Scan the data below and copy each line where "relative" occurs.

━━━━━━

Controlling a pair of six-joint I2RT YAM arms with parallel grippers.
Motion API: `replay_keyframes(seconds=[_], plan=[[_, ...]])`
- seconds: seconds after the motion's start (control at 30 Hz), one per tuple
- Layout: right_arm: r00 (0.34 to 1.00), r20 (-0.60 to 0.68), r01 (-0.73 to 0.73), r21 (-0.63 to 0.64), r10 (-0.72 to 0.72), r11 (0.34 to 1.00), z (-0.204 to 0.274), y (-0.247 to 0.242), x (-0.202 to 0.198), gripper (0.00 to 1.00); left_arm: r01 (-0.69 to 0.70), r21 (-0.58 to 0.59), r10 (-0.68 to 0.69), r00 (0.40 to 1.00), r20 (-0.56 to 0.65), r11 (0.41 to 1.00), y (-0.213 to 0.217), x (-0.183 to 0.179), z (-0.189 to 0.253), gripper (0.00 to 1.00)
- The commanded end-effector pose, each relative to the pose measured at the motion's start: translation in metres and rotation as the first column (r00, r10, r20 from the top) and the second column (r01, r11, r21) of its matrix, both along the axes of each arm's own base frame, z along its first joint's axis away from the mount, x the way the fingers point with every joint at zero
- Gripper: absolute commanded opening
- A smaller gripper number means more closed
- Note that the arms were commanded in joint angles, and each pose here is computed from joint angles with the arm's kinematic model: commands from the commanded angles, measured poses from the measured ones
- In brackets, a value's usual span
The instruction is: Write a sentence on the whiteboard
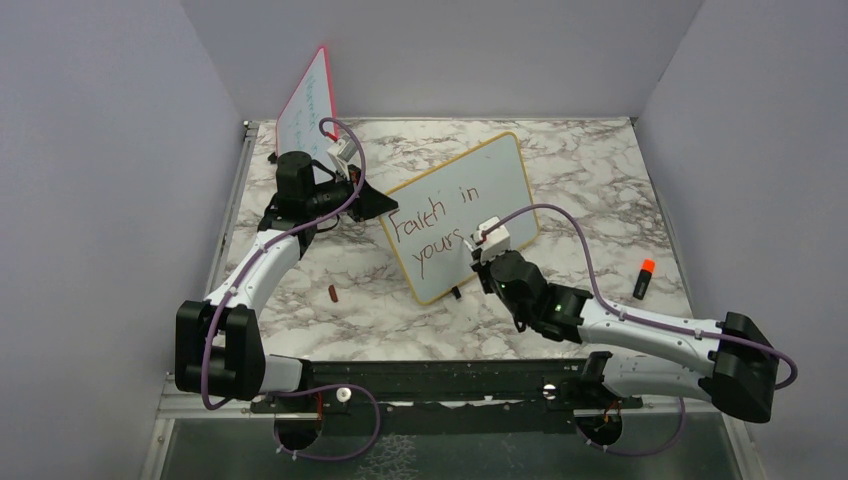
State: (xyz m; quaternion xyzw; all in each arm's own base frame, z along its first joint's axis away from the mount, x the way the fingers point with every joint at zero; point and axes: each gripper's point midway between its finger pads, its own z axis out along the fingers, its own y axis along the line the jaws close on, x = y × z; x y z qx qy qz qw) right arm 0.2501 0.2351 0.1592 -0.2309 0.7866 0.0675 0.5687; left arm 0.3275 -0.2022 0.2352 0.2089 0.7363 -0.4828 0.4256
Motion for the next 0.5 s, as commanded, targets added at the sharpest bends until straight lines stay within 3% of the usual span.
replay_keyframes(seconds=[0.0,0.47], plan=[[1.000,-0.023,0.016,-0.021,-0.016,1.000,-0.010,-0.009,-0.004,0.01,-0.002,0.059,0.007,0.997,-0.080,0.998,-0.001,-0.003,-0.032,0.00],[0.993,-0.035,-0.110,0.053,0.112,0.992,0.001,0.018,-0.012,0.01,-0.001,0.059,0.006,0.996,-0.083,0.998,-0.001,-0.003,-0.032,0.00]])
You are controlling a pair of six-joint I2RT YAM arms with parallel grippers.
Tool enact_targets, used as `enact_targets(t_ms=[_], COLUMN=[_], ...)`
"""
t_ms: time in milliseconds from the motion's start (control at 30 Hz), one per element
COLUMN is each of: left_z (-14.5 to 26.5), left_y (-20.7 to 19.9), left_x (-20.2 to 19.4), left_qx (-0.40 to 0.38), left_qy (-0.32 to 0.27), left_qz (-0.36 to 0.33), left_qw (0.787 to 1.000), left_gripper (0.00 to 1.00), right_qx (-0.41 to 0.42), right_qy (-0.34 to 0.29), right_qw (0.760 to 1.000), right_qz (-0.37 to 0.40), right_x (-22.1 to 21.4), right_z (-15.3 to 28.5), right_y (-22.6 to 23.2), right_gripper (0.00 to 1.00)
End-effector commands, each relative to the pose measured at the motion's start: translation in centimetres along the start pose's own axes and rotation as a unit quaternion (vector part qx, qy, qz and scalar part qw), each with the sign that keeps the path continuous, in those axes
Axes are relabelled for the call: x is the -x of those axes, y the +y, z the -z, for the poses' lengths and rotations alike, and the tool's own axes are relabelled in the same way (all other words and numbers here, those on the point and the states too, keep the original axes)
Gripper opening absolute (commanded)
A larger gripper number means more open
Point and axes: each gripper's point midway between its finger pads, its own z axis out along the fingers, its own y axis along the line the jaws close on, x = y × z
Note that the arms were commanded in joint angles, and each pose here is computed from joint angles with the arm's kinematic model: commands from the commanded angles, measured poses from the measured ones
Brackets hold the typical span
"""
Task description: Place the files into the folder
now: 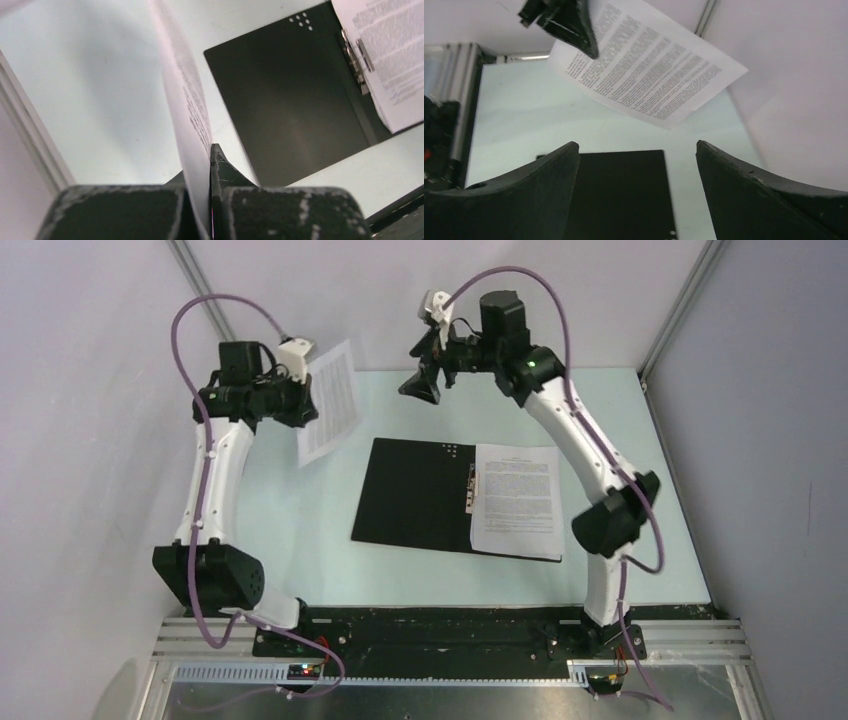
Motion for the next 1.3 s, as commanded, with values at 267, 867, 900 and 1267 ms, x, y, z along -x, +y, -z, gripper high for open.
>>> enact_targets(t_ms=[267,867,900,1267], left_z=[2.2,2.4,2.4,2.9], left_y=[-10.3,-11.2,-11.3,-11.8], left_x=[0.5,1.8,1.9,4.2], left_qx=[-0.037,-0.035,-0.035,-0.030], left_qy=[0.056,0.043,0.041,0.012], left_qz=[-0.381,-0.426,-0.425,-0.405], left_qw=[0.922,0.903,0.904,0.914], left_gripper=[0.00,0.00,0.00,0.00], right_qx=[-0.001,-0.010,-0.008,0.069], right_qy=[0.047,0.023,0.022,0.035], right_qw=[0.967,0.954,0.956,0.975], right_qz=[0.251,0.298,0.293,0.206], right_x=[-0.7,-1.0,-1.1,-3.0], right_z=[3.1,4.5,4.3,2.0], right_y=[4.0,4.5,4.5,6.7], right_gripper=[0.91,0.94,0.94,0.70])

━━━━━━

### TASK RESULT
- The commanded end-effector pose, each relative to the pose measured at the motion's start: translation in metres and rotation as the first column (r00, r10, r20 from the top) and the second column (r01, r11, r21) of its matrix, both along the axes of each arm's own base frame, z along its first joint's axis away from the mount, x the way the fingers point with every joint at zero
End-effector commands, each relative to the pose measured at the motion's start: translation in centimetres along the start pose's own axes and rotation as a unit quaternion (vector part qx, qy, qz and scalar part qw), each with the sign that keeps the path continuous, in those axes

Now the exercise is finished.